_BRIEF:_ From the first line to the last, set down the material exactly and drop every picture.

_INFORMATION SUPPLIED:_
»»
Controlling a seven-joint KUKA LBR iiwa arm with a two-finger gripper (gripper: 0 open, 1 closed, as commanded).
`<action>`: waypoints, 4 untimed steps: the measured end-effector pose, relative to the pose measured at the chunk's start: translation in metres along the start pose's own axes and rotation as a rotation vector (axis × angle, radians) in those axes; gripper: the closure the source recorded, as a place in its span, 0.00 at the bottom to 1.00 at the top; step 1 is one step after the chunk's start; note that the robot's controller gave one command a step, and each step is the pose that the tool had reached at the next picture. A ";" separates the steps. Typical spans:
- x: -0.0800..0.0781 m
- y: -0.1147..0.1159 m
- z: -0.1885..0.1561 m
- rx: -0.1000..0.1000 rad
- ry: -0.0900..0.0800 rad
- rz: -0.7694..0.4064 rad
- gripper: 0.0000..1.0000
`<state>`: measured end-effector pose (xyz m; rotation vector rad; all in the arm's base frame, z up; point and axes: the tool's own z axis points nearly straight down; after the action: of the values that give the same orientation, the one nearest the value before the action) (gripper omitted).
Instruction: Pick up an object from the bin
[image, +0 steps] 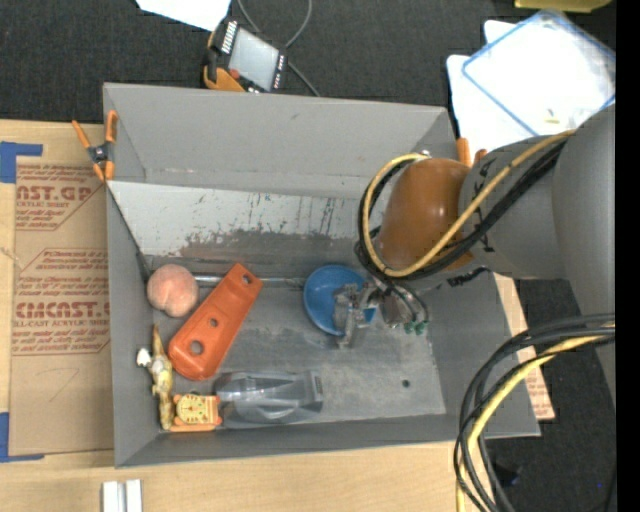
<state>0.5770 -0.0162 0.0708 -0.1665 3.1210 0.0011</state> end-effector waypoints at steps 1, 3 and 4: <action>0.000 0.000 0.000 0.000 0.000 0.000 1.00; 0.000 0.000 0.000 0.000 0.000 0.000 1.00; 0.000 0.000 0.000 0.000 0.000 0.000 1.00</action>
Offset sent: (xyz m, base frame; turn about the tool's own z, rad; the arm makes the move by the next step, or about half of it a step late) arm 0.0000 0.0000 0.0000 0.0000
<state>0.5770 -0.0162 0.0708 -0.1663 3.1210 0.0014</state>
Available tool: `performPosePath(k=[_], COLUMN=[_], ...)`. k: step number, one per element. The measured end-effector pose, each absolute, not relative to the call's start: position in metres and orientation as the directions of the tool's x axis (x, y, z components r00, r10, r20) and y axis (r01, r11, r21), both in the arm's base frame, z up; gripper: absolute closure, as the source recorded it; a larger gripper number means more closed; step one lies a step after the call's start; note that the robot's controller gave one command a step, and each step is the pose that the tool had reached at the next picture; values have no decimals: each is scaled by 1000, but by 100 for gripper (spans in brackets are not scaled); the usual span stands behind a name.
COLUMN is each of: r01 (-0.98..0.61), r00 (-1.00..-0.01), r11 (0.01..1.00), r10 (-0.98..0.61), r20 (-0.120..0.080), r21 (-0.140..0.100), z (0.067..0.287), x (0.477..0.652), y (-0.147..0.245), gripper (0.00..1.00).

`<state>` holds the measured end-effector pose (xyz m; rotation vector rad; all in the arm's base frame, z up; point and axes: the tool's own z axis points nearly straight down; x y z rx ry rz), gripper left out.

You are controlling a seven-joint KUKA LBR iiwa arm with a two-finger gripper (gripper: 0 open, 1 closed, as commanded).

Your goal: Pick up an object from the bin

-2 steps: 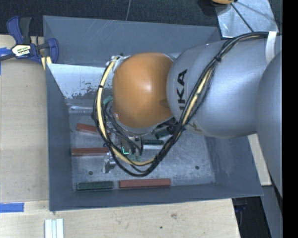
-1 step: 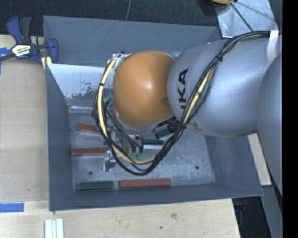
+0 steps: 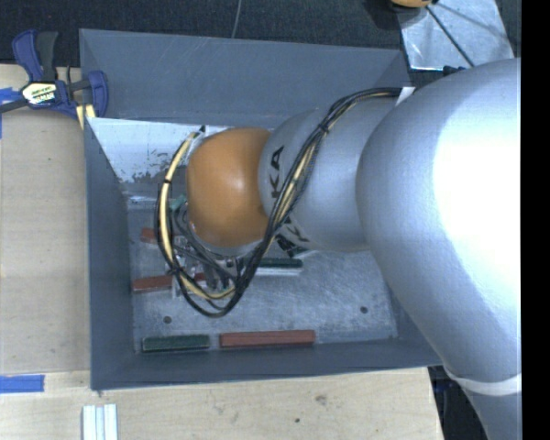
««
_WRITTEN REPLY:_
Controlling a seven-joint KUKA LBR iiwa arm with a two-finger gripper (gripper: 0 open, 1 closed, as commanded).
`<action>`: waypoints, 4 untimed steps: the measured end-effector pose, relative to the pose measured at the chunk's start: translation in metres along the start pose's own axes and rotation as a rotation vector (axis × angle, radians) in those axes; gripper: the closure the source recorded, as a place in its span, 0.00 at the bottom to 1.00 at the top; step 1 is one step after the chunk's start; note that the robot's controller gave one command a step, and each step is the pose that the tool had reached at the next picture. A ";" separates the steps. Typical spans:
- x: -0.0800..0.0781 m
- y: -0.1147..0.1159 m
- z: -0.1885..0.1561 m
- rx: -0.1000..0.1000 rad
- ry: -0.0900..0.0800 rad
- rz: -0.7694..0.4064 rad
- gripper: 0.0000..1.0000
`<state>`: measured end-effector pose (xyz m; rotation vector rad; all in the arm's base frame, z up; point and axes: the tool's own z axis points nearly straight down; after the action: of the values that give the same orientation, the one nearest the value before the action) (gripper omitted).
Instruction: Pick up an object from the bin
[image, +0 steps] 
<state>0.5770 -0.0162 0.0708 -0.1665 3.1210 0.0011</state> end-effector waypoints at steps 1, 3 and 4: <action>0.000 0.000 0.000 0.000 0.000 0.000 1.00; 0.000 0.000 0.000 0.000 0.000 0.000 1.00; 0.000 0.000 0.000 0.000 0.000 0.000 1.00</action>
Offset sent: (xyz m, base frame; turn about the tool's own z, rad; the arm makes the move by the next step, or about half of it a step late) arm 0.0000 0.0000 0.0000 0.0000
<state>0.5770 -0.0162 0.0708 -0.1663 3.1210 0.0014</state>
Available tool: `performPosePath(k=[_], COLUMN=[_], ...)`. k: step number, one per element. The measured end-effector pose, each absolute, not relative to the call's start: position in metres and orientation as the directions of the tool's x axis (x, y, z components r00, r10, r20) and y axis (r01, r11, r21), both in the arm's base frame, z up; gripper: absolute closure, as the source recorded it; a larger gripper number means more closed; step one lies a step after the call's start; note that the robot's controller gave one command a step, and each step is the pose that the tool had reached at the next picture; values have no decimals: each is scaled by 1000, but by 100 for gripper (spans in brackets are not scaled); the usual span stands behind a name.
COLUMN is each of: r01 (-0.98..0.61), r00 (-1.00..-0.01), r11 (0.01..1.00), r10 (-0.98..0.61), r20 (-0.120..0.080), r21 (-0.140..0.100), z (0.067..0.287), x (0.477..0.652), y (-0.147..0.245), gripper (0.00..1.00).

`<state>` holds the measured end-effector pose (xyz m; rotation vector rad; all in the arm's base frame, z up; point and axes: the tool's own z axis points nearly straight down; x y z rx ry rz), gripper left out.

You are controlling a seven-joint KUKA LBR iiwa arm with a two-finger gripper (gripper: 0 open, 1 closed, as commanded).

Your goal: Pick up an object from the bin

-2 steps: 
-1 step: 
+0 steps: 

The work on this exercise is now complete.